Dos corazones de plata

Las cosas de Don Bosco  |  José J. Gómez Palacios

8 marzo 2022

El brillo de la gratitud

Somos dos pequeños corazones de plata. Vimos la primera luz en la joyería de Oliviero Botecchi, afamado orfebre turinés. Nos parecemos como dos gotas de agua.

Aquel día de verano aguardábamos turno en el taller para ser engarzados en alguna diadema, gargantilla o pulsera. Confiábamos iniciar una vida aristocrática: paseos señoriales, fiestas nocturnas… orgullo, dinero, champagne. Salones iluminados. Distinguidas damas con cutis de porcelana. Reflejos de poder. Y de tanto en tanto, la envidia escondida tras una mirada indiscreta.

Cuando aquellos dos muchachos obreros entraron en la joyería, el dependiente corrió temeroso a avisar al dueño. Ellos permanecieron en silencio, apretando su gorra obrera entre las manos. Contemplaban cada rincón. Era la primera vez que sus gastadas alpargatas de esparto pisaban las losas de un santuario consagrado al lujo.

Nuestro dueño -cuando comprobó que los chicos no entrañaban peligro- les trató con desdén. No era el tipo de clientes que conviene a una joyería. Concretaron su petición: deseaban comprar dos pequeños corazones de plata. Hablaban con el temor de los humildes.

Fue entonces cuando el dueño de la joyería nos tomó de la mesa… Nos colocó sobre un paño de terciopelo azul y mostró a los chicos obreros. Sus ojos brillaron de entusiasmo. El orfebre les pidió un precio bajo. Tenía prisa por cerrar la compra… Los pobres nunca son bienvenidos a la mesa de la opulencia.
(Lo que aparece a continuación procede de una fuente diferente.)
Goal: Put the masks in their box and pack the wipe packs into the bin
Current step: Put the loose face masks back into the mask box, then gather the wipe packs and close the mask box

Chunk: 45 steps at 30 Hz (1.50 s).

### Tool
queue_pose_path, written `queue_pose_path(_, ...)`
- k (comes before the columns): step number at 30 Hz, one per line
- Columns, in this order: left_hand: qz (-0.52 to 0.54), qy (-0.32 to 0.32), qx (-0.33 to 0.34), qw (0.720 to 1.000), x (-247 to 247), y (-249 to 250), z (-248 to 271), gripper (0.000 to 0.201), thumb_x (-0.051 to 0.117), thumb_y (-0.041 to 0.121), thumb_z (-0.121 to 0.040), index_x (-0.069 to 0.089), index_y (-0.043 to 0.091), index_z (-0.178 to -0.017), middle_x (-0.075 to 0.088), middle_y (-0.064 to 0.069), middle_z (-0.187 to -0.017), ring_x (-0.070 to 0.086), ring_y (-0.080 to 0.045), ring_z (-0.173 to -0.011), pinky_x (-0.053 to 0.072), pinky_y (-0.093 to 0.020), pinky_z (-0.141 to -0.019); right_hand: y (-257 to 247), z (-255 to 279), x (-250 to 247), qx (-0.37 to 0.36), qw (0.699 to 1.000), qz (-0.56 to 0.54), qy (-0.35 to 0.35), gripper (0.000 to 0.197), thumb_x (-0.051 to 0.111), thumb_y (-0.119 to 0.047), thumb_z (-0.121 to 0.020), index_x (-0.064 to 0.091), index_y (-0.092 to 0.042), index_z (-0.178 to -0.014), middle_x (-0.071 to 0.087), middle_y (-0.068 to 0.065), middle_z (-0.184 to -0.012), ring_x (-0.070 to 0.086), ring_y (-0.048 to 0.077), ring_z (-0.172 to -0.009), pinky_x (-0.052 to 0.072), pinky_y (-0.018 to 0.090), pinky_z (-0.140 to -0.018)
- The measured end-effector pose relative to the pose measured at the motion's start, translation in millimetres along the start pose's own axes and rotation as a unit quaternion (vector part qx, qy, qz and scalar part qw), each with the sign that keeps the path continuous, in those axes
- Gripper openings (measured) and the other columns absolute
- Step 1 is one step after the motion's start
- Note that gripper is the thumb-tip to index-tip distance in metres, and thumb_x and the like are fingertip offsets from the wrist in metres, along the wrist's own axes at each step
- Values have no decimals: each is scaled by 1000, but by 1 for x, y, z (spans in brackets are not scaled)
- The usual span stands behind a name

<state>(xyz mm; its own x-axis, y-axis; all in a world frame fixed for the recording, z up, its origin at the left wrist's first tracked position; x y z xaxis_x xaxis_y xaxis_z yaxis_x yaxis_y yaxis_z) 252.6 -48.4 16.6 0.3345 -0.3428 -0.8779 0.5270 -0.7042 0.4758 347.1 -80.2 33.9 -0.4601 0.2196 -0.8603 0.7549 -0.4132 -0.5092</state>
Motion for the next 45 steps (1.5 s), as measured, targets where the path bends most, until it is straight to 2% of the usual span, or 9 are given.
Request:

Los muchachos que nos habían adquirido se llamaban Félix y Carlos. Habían estado un año ahorrando para comprarnos. Nos sentimos halagados. Musitaban nuestro próximo destino: éramos regalo de gratitud a Juan Bosco, joven sacerdote. Perplejidad. Desacostumbrado destino el del agradecimiento.

La jornada anterior a la fiesta, Carlos y Félix nos contemplaron por última vez. Hablaron entre ellos. Se desveló el secreto intuido.

Carlos recordó cómo, siendo pequeño aprendiz de barbero, fue despedido del trabajo al quedar huérfano… Lloraba en la acera. Don Bosco se le acercó y le dijo: “Ven conmigo. Soy un pobre sacerdote. Pero aunque tan sólo tuviera un pedazo de pan, lo compartiría contigo”.

Félix era un pequeño que sufría gritos, palizas y malos tratos… Mirándonos, recordó aquel día que Don Bosco le sugirió: “Pase lo que pase, yo te haré de padre. Si te maltratan, huye. Mi madre y yo te acogeremos”. Y así fue.

Al escucharles, nuestros cuerpos de plata brillaron con intensidad de estrellas y latieron con el latido del agradecimiento.

De esta historia han pasado muchos años. Fuimos el regalo perfecto para Don Bosco. Ahora nos hallamos en el fondo de un cajón de su escritorio.

El tiempo nos ha cubierto con una pátina oscura. Es el destino de los objetos de plata cuando no se nos cuida. Pero estamos resignados. Con los años hemos aprendido que Don Bosco no nos limpiará nunca. Está muy ocupado en sacar brillo y curar las heridas de corazones de los muchachos que acoge cada día. Los corazones de plata debemos esperar.

Junio 1849. La víspera de la fiesta de San Juan Bautista, Félix Reviglio y Carlos Gastini, muchachos acogidos por Don Bosco en el Oratorio, le regalaron dos pequeños corazones de plata como muestra de gratitud. Con este gesto se inició una tradición repetida cada año (MBe III, 212-214).